## [Collected data]
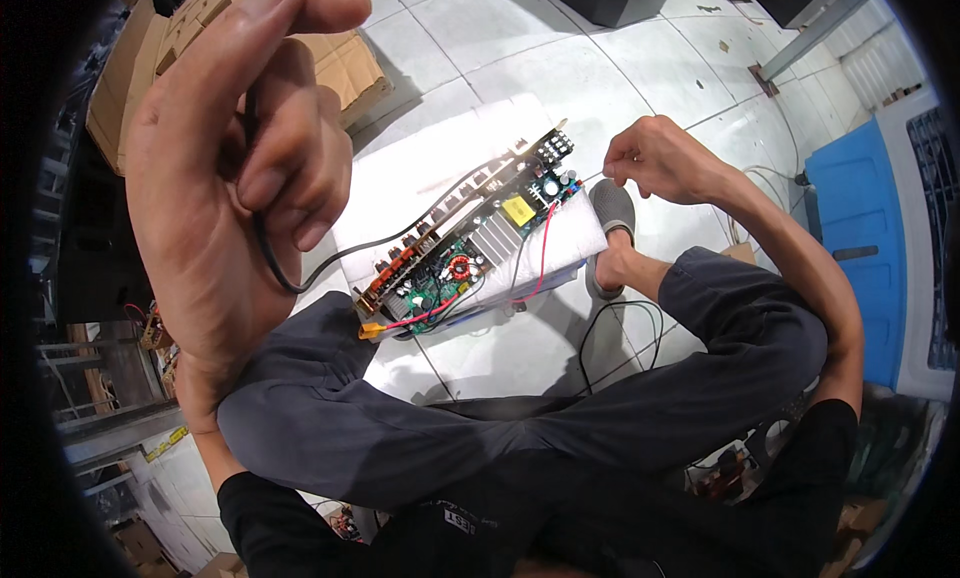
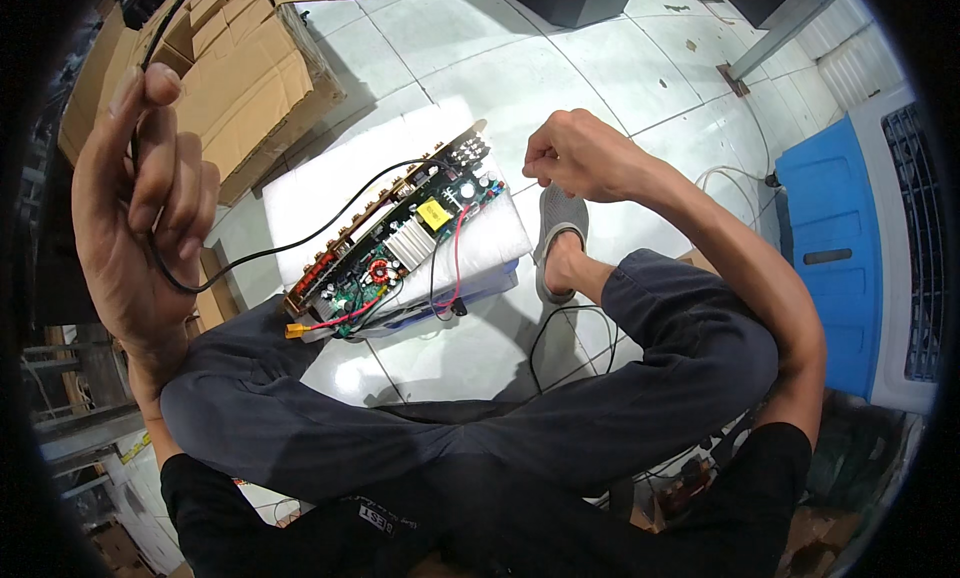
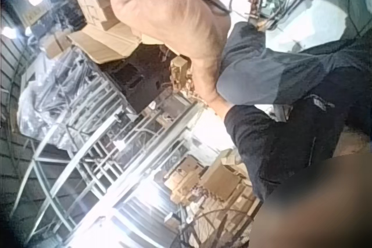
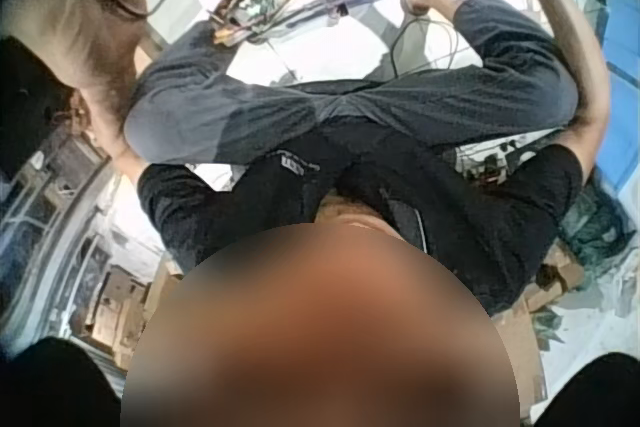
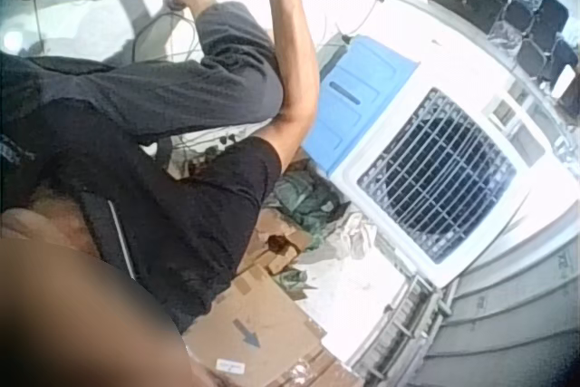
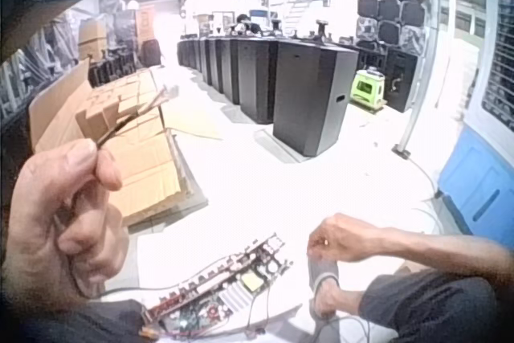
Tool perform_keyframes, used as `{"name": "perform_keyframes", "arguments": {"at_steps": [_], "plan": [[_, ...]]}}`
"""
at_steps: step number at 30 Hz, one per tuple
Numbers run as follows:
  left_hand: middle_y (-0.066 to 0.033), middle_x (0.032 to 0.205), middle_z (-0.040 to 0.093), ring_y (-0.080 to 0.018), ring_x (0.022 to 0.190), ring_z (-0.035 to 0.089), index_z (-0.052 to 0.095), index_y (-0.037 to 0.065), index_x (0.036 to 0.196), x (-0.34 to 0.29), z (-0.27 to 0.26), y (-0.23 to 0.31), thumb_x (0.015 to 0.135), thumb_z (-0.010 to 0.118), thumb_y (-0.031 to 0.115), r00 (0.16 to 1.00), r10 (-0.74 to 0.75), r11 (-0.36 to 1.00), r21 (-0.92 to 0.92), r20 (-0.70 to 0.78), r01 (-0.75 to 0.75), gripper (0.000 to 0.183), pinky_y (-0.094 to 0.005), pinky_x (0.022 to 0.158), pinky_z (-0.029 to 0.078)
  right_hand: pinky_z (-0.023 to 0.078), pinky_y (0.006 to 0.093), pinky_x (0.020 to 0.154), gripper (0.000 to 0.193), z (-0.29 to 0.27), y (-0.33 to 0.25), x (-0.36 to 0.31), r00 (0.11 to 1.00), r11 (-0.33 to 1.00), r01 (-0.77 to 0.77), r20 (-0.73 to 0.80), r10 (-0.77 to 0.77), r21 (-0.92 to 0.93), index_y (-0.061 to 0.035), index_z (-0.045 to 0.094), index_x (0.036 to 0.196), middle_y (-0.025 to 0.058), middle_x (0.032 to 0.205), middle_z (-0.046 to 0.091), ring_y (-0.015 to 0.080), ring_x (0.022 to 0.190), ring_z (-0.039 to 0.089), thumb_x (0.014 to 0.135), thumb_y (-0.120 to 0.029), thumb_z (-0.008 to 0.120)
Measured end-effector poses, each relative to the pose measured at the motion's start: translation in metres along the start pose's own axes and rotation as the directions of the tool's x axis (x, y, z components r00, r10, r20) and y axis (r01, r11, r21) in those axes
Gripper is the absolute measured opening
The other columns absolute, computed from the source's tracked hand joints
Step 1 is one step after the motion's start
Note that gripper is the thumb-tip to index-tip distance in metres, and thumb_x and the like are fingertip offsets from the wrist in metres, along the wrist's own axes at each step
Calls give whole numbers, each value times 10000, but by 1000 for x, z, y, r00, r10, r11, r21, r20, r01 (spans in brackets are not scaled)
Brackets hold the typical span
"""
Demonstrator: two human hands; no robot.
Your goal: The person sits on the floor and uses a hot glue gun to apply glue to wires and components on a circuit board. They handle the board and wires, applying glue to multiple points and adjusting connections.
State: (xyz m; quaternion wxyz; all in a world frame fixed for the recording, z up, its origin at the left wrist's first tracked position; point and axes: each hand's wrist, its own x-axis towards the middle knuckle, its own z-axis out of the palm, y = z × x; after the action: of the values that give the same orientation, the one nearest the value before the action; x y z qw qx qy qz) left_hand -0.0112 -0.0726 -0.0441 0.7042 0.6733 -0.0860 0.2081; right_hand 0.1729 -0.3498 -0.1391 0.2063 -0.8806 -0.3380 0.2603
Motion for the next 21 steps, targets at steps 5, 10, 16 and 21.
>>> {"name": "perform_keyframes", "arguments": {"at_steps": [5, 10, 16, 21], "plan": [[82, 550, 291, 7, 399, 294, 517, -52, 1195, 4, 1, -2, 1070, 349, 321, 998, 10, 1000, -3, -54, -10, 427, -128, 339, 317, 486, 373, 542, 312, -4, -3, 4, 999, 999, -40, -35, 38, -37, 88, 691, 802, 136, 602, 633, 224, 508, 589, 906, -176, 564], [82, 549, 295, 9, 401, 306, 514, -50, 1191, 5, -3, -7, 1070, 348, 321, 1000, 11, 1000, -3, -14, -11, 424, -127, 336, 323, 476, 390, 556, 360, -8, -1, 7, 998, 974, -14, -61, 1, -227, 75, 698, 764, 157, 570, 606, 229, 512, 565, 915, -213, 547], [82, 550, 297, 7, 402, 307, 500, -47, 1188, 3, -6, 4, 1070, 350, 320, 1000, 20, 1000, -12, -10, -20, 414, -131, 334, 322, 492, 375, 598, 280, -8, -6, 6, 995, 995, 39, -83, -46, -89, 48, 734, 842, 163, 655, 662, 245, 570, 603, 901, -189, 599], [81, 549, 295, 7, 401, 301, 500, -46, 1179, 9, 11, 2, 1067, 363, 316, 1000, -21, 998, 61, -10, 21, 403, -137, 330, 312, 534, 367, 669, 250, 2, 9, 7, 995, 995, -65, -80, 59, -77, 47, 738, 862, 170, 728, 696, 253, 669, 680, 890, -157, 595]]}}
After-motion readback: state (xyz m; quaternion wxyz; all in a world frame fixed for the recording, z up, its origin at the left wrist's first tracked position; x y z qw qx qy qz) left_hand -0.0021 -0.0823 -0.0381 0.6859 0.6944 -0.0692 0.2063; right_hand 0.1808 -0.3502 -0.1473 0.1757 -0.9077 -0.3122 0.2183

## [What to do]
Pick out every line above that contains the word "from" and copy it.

## [Problem solution]
The other columns absolute, computed from the source's tracked hand joints
Note that gripper is the thumb-tip to index-tip distance in metres, and thumb_x and the like are fingertip offsets from the wrist in metres, along the wrist's own axes at each step

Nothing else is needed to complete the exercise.